**WHAT YOU ARE ASKED TO DO**
The answer should consist of each line from the data below that includes "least".

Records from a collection
----------

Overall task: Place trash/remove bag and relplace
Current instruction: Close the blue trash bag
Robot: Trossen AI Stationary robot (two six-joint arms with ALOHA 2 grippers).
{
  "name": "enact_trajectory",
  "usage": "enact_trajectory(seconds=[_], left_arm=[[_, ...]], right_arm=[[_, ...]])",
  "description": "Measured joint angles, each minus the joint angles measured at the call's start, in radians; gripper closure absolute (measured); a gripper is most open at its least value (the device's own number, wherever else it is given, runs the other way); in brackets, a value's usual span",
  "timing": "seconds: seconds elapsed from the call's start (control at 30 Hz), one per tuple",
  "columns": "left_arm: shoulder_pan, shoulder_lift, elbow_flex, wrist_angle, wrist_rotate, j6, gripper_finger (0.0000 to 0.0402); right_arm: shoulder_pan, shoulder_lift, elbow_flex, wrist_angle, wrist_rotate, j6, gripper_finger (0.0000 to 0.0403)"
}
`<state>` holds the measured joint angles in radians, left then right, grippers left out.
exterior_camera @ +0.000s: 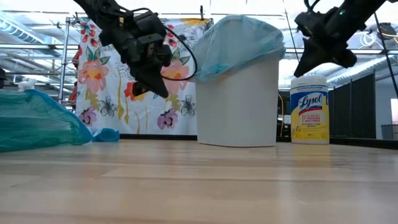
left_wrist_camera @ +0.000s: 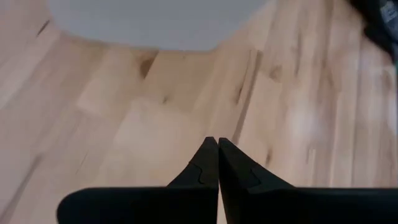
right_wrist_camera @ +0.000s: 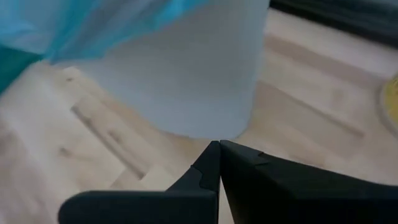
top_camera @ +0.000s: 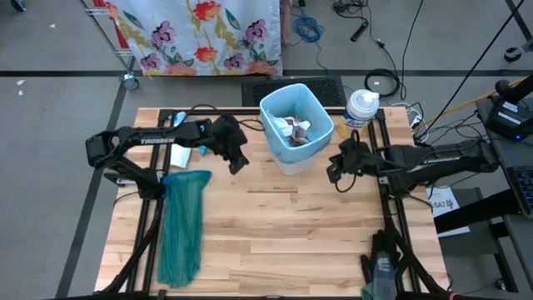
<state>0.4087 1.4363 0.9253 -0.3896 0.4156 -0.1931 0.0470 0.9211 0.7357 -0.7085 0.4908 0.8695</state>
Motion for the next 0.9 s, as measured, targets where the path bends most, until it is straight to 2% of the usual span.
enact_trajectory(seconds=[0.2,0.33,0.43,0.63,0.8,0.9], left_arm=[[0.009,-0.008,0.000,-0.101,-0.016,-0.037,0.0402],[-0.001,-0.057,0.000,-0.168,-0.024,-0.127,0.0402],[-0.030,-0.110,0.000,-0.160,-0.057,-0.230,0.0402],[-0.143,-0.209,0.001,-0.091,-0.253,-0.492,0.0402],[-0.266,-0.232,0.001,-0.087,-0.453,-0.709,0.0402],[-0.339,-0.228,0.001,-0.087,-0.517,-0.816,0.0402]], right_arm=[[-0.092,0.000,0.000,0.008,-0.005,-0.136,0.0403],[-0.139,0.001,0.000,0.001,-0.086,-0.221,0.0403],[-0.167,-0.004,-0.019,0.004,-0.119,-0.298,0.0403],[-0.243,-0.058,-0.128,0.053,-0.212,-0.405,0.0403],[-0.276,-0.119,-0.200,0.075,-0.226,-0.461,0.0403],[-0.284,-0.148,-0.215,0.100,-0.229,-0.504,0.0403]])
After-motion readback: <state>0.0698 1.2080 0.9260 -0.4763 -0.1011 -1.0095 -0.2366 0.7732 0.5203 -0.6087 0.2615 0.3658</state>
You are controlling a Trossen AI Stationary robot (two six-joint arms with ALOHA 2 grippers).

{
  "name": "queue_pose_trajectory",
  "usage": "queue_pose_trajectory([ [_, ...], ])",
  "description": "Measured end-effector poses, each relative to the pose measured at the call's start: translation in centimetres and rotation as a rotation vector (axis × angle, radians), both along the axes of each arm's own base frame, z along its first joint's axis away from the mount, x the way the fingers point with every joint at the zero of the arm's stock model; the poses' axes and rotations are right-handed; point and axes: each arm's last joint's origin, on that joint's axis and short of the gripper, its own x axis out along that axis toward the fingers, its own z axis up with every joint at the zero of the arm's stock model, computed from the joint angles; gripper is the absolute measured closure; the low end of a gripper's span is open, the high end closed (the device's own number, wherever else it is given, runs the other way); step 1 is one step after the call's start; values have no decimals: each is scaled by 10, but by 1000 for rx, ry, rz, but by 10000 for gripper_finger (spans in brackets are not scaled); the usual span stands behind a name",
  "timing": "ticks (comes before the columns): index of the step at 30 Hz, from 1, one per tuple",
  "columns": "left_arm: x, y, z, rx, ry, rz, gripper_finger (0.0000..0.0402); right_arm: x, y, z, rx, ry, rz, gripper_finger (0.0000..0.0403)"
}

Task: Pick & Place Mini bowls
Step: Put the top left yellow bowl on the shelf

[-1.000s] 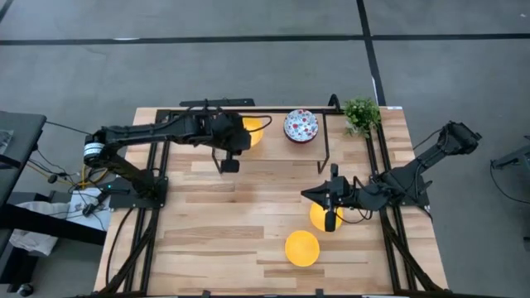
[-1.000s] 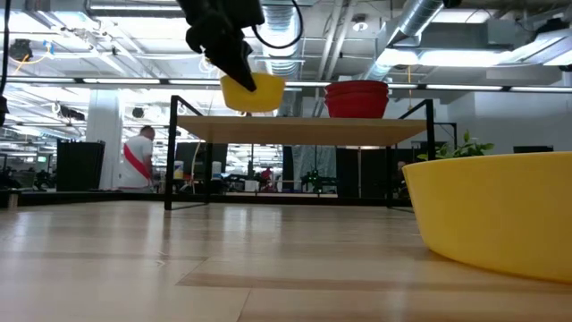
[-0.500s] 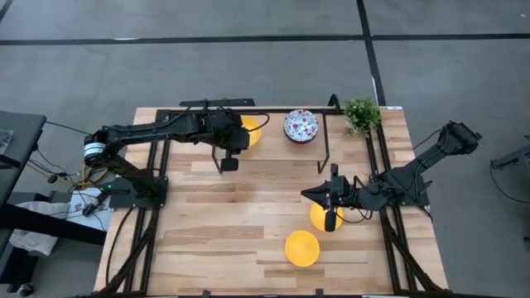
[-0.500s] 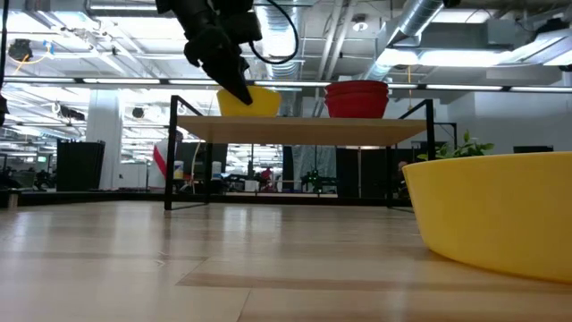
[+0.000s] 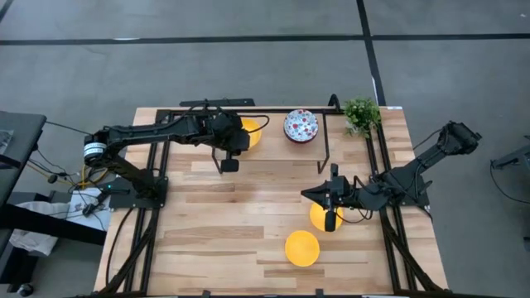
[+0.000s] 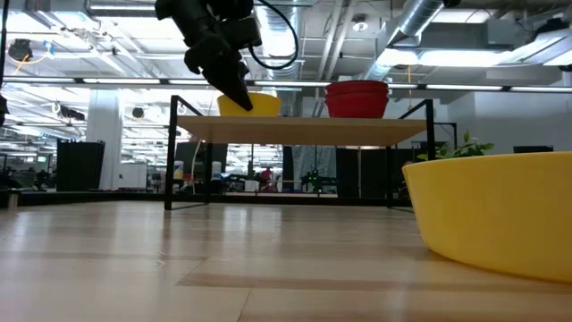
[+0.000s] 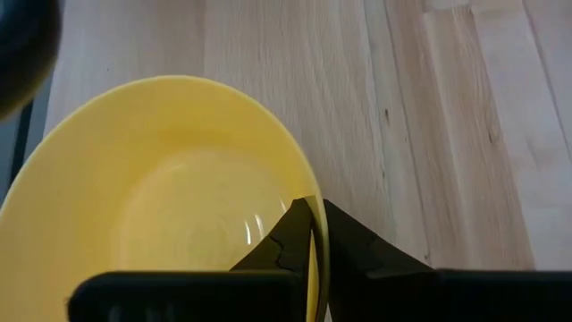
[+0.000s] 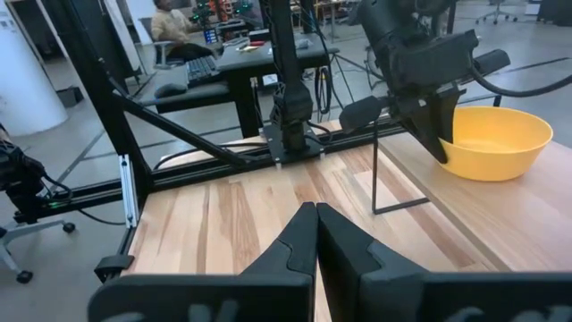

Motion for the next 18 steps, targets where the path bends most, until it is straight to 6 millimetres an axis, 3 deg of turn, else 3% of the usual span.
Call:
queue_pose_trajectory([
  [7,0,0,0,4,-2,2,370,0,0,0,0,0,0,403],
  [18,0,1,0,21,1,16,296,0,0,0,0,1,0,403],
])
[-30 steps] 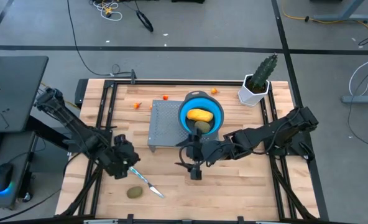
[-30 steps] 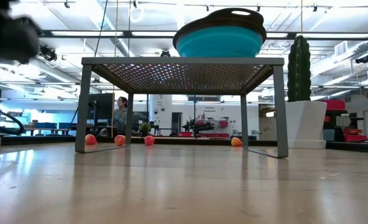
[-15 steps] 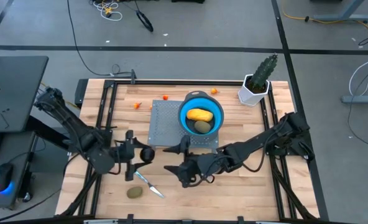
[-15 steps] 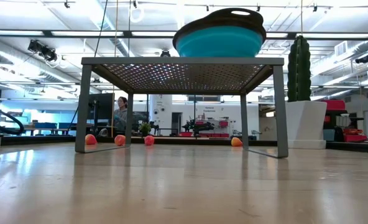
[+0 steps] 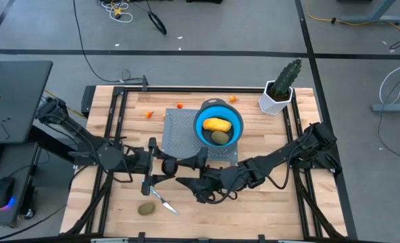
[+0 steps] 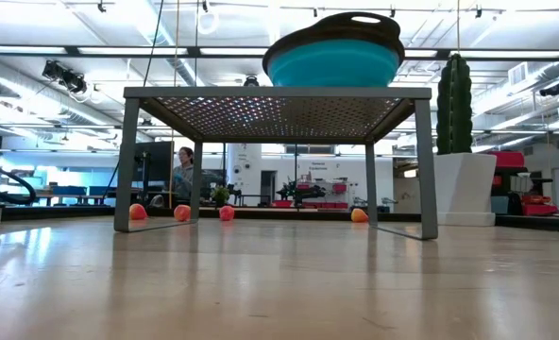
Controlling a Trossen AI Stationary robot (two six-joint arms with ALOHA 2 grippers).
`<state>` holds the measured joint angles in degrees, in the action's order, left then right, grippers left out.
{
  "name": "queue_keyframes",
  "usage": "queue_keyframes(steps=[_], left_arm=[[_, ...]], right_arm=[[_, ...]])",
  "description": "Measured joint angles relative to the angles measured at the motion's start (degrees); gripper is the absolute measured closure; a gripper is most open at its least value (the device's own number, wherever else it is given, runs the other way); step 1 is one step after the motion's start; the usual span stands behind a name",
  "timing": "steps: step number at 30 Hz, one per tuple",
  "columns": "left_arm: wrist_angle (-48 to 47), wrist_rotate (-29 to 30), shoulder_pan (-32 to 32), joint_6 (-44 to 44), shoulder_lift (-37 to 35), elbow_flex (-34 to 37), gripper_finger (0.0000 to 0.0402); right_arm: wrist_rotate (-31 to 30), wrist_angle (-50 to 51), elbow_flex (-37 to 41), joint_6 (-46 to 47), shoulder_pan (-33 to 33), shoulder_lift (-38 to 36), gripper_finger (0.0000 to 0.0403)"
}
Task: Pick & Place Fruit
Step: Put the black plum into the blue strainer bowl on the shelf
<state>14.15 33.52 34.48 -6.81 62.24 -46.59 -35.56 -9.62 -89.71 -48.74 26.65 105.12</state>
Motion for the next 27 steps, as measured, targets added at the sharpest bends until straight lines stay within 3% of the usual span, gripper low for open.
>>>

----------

**SOLUTION FOR THIS EXERCISE**
  "description": "Measured joint angles, each minus the joint angles measured at the call's start, in radians; gripper closure absolute (measured); a gripper is most open at its least value (the device's own number, wherever else it is given, runs the other way); in brackets, a value's usual span",
  "description": "Measured joint angles relative to the angles measured at the motion's start (degrees); gripper is the absolute measured closure; a gripper is most open at its least value (the device's own number, wherever else it is given, runs the other way); step 1 is one step after the motion's start; the usual span stands behind a name",

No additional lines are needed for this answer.